WHAT YOU WILL DO = Below this line is the material. Write out only its lines from the one containing "Camera: 563 x" through the one containing "The same scene", both kept, exactly.

□ □ □ □ □ □ □

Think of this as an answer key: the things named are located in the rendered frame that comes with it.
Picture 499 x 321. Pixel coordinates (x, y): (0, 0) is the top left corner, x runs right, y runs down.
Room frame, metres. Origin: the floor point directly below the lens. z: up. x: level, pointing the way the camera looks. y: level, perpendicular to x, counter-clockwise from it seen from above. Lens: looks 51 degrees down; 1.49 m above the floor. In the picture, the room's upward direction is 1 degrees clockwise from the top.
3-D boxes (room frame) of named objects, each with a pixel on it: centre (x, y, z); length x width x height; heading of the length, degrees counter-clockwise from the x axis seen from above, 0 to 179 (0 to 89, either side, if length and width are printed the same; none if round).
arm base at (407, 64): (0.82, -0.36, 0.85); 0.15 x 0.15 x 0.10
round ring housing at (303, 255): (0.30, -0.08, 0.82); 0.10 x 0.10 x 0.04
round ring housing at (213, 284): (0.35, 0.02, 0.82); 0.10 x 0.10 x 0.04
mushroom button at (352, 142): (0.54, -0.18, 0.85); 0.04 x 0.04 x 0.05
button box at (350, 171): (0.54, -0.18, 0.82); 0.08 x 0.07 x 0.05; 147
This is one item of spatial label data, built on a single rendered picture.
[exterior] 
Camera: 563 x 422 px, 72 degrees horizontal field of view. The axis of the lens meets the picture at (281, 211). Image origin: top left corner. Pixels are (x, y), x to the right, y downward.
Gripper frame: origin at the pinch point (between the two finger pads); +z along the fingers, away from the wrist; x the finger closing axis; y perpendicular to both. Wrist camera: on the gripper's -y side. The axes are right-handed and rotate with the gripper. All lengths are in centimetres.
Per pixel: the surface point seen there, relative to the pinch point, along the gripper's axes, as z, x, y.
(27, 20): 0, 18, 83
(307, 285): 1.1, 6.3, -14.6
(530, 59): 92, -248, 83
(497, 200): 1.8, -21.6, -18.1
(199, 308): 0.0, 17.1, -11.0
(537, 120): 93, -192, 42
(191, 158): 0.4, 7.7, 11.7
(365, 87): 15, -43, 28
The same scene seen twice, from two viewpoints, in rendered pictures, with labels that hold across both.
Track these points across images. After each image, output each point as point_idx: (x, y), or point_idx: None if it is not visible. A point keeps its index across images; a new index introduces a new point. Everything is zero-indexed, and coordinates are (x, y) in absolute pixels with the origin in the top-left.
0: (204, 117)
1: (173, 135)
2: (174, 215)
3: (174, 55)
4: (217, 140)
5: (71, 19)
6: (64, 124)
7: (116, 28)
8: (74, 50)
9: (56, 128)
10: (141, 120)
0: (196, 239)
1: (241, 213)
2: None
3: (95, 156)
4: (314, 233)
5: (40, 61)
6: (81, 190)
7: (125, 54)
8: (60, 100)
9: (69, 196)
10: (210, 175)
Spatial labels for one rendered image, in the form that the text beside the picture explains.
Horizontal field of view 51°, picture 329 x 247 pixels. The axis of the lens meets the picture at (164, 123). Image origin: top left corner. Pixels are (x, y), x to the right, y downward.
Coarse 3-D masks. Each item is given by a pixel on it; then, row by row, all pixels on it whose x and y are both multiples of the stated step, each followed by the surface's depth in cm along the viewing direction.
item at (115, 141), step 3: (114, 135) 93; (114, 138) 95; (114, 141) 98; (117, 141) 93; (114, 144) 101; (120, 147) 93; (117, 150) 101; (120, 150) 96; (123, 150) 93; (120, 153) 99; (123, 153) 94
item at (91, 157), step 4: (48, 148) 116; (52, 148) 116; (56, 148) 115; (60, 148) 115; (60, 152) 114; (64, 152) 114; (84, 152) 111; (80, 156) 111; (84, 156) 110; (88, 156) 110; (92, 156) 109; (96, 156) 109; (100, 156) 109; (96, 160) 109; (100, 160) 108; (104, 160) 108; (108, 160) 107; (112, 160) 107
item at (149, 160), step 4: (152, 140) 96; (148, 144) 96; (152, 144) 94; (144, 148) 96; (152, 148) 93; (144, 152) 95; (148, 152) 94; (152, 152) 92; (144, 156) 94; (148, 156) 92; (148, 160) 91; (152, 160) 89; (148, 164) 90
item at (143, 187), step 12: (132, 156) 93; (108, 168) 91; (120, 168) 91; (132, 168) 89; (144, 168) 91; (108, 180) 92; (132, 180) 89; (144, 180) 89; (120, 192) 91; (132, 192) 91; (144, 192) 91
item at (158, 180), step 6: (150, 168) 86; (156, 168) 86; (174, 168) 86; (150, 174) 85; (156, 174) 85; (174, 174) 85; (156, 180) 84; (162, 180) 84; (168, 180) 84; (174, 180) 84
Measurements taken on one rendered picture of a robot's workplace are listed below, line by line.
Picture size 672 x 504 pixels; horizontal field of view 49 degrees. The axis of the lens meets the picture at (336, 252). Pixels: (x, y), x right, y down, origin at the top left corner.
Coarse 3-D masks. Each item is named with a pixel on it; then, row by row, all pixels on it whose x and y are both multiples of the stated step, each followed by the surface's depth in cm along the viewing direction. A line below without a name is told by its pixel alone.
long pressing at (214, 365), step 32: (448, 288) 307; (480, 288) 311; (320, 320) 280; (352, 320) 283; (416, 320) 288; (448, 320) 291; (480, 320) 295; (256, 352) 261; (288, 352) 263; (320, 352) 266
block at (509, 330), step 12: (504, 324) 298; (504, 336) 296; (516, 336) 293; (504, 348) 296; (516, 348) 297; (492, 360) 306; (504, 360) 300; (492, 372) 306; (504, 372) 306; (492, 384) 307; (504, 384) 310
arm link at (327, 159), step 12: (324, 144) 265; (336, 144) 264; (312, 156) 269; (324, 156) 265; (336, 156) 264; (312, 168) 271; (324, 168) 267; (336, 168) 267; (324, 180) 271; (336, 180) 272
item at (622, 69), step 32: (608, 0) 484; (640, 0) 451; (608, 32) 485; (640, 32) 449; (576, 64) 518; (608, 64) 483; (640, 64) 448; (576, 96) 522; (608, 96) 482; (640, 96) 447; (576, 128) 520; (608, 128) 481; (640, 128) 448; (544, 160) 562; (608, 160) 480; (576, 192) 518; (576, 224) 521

□ □ □ □ □ □ □

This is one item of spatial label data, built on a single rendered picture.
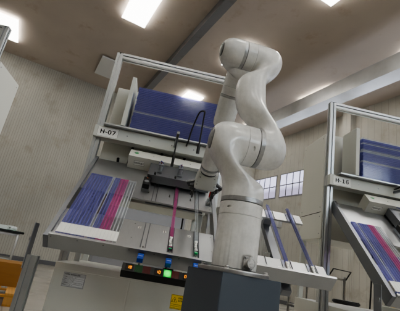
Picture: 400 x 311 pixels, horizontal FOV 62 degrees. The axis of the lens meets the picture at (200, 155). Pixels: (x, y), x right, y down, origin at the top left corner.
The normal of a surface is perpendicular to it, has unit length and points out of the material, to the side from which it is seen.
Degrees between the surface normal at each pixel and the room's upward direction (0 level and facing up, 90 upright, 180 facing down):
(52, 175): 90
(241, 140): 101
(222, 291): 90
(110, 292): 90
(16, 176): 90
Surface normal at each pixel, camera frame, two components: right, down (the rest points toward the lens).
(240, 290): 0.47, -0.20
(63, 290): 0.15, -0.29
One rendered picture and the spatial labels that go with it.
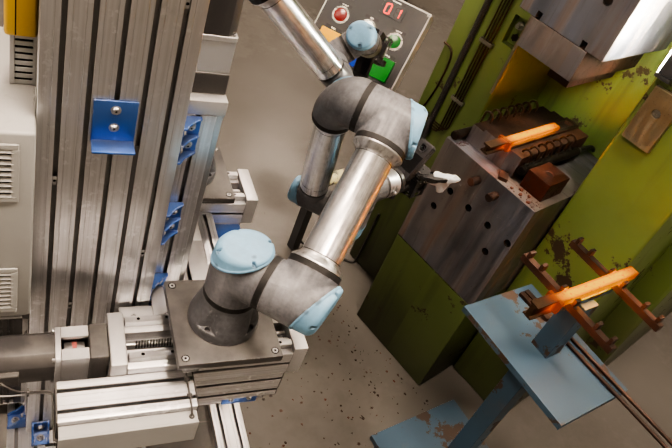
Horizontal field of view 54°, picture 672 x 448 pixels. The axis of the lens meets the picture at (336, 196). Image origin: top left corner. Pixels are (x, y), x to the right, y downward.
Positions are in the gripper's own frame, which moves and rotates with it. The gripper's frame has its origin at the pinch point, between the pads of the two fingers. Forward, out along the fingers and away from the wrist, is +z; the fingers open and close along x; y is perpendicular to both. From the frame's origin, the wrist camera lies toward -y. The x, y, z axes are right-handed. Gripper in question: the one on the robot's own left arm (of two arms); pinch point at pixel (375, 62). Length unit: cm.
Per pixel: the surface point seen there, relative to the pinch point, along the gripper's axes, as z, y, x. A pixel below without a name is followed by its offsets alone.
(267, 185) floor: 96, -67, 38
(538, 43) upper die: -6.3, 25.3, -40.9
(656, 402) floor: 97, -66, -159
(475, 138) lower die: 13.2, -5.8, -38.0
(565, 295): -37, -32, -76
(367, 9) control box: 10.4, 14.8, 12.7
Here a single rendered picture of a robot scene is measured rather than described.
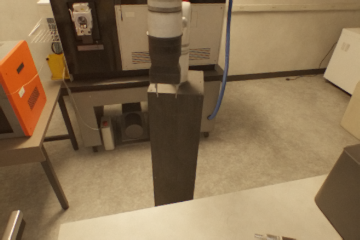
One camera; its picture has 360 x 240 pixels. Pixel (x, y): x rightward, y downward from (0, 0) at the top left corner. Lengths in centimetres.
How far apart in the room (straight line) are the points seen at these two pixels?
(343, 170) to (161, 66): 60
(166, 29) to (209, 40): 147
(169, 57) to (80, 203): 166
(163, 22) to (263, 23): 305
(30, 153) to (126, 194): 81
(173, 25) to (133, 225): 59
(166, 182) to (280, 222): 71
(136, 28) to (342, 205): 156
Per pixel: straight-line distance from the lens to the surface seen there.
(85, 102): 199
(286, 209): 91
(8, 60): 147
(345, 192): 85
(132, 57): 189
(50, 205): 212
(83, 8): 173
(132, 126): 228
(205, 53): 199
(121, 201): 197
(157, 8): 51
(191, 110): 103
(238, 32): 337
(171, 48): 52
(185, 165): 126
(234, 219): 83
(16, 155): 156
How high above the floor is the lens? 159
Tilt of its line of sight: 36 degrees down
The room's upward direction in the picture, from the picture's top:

□ □ □ □ □ □ □

THE COMPLETED TASK =
Camera: 563 x 422 px, 72 degrees horizontal field of view. The axis of the lens meets the picture at (281, 211). Image origin: top left corner. Pixels are (x, y), x to the right, y downward.
Gripper frame: origin at the pinch point (between the two finger pads); +z along the fingers, away from the wrist; x the finger closing axis; y perpendicular to both. Wrist camera: on the gripper's -y side. The axes are right-handed and rotate with the gripper. All lengths are in centimetres.
Per pixel: the surface point seen there, relative to the pinch point, along the gripper's axes, as z, x, y.
(27, 20): 0, 18, 83
(307, 285): 1.1, 6.3, -14.6
(530, 59): 92, -248, 83
(497, 200): 1.8, -21.6, -18.1
(199, 308): 0.0, 17.1, -11.0
(537, 120): 93, -192, 42
(191, 158): 0.4, 7.7, 11.7
(365, 87): 15, -43, 28
The same scene seen twice, from two viewpoints, in rendered pictures, with labels that hold across both.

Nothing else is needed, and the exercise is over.